Dialog nur mit den „Feinden“ „Mons. Wagner hat sich vor allem daran gestoßen, daß viel über ihn geredet
und geschimpft worden sei, aber keiner der Kritiker mit ihm den Dialog gesucht hat“ Gewisse Bischöfe
suchen den Dialog nur mit den Feinden der Kirche, nicht mit denen, die zu ihrer Rettung aus der Krise
beitragen könnten. Das gilt in der causa Wagner und bezüglich der Piusbruderschaft. Man fragt sich,
ob man diese Bischöfe nicht selbst zu den Feinden der Kirche zählen muß…
Linz braucht keinen Weihbischof Linz braucht einen Wehrbischof der die Restgläubigen dort schützt. die
Linzkirche ist vergleichbar mit der von HugoChavez gegründeten venezuelanischen Nationalkirche. Auch
die geschwisterlichen DialogFunktionäre agieren wie nordkoreanische Apparatschiks
Schönborn immer unsympatischer Vor einigen Jahren war er der Jugend noch sympatisch. Nun beklagen sich
auch Priester, wie ich aus sicherer Quelle weiß, dass es nie da ist, wenn man ihn braucht. Ein Armutszeugnis
und ich schliesse mich der Meinung von Geghard an, irgendwann muss er einmal dafür Rechenschaft ablegen.
Man sagt in Adelskreisen: Je höher die Affen klettern, desto besser sieht man ihren Arsch.
und immer wieder Schönborn Dieser war schon der Sargnagel von Kardinal Groer, Bischof Krenn und jetzt
von Weihbischof Wagner??. Sein Vater war nachweislich ein führendes Mitglied einer Freimaurerloge und
das Kardinal Schönborn ebendort regelmäßig verkehrt ist auch beweisbar. Ob er ein Mitspracherecht bei
der Aufnahme von Freimaurern hat wird zwar gemunkelt ist aber wahrscheinlich nicht hieb und stichfest
zu beweisen. Aber irgendwann muss er dafür einmal Rechenschaft ablegen.

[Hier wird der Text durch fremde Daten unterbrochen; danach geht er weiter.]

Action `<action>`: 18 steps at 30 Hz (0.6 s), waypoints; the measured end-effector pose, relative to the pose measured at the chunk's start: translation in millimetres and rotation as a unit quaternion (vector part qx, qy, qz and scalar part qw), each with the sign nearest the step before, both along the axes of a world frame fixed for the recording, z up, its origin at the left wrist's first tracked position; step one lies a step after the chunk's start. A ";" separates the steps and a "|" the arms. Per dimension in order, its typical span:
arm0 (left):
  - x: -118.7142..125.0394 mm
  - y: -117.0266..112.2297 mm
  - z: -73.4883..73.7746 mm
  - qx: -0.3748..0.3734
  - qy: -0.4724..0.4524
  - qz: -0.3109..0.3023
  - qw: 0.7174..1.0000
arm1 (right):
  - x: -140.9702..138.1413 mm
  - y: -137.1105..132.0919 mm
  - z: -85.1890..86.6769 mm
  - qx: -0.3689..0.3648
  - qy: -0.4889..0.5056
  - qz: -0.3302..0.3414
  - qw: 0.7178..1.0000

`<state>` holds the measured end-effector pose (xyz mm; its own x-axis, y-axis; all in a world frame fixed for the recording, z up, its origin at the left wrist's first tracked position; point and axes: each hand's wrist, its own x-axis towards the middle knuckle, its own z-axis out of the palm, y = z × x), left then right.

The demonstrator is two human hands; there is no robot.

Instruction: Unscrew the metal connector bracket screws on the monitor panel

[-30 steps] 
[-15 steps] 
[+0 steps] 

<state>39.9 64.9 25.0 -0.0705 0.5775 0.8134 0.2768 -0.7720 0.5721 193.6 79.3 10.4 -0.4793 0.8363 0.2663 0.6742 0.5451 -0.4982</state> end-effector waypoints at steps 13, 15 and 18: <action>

@heggi ein symphatischer, ruhiger technokrat ohne pfarrerfahrung und ohne jegliche kentnisse im lande
brandenburg – ein kompromiss der farblosen sorte, mit – hoffentlich – entwicklungspotential…
#2 paramedic 20:09:10 | Mittwoch, 18. Februar 2009
was die Redaktion hier als basis bezeichnet, … … is nix anderers als ein haufen intriganter idioten,
die ihren einfluss auf den gang der kirche masslos überschätzen. eine eigenschaft, die diese mit der
hieramtlichen redaktion durchaus gemein hat.
verheerend… …an diesem prozedere ist die tatsache, dass es in der öffentlichkeit ausgetragen wurde.
wir in berlin waren da wesentlich diskreter ( mit einem ähnlichen fall hinter den kulisen ) – oder warum
hat die berufung eines neuen weihbischofs für das erzbistum wohl fast eineinhalb jahre gebraucht???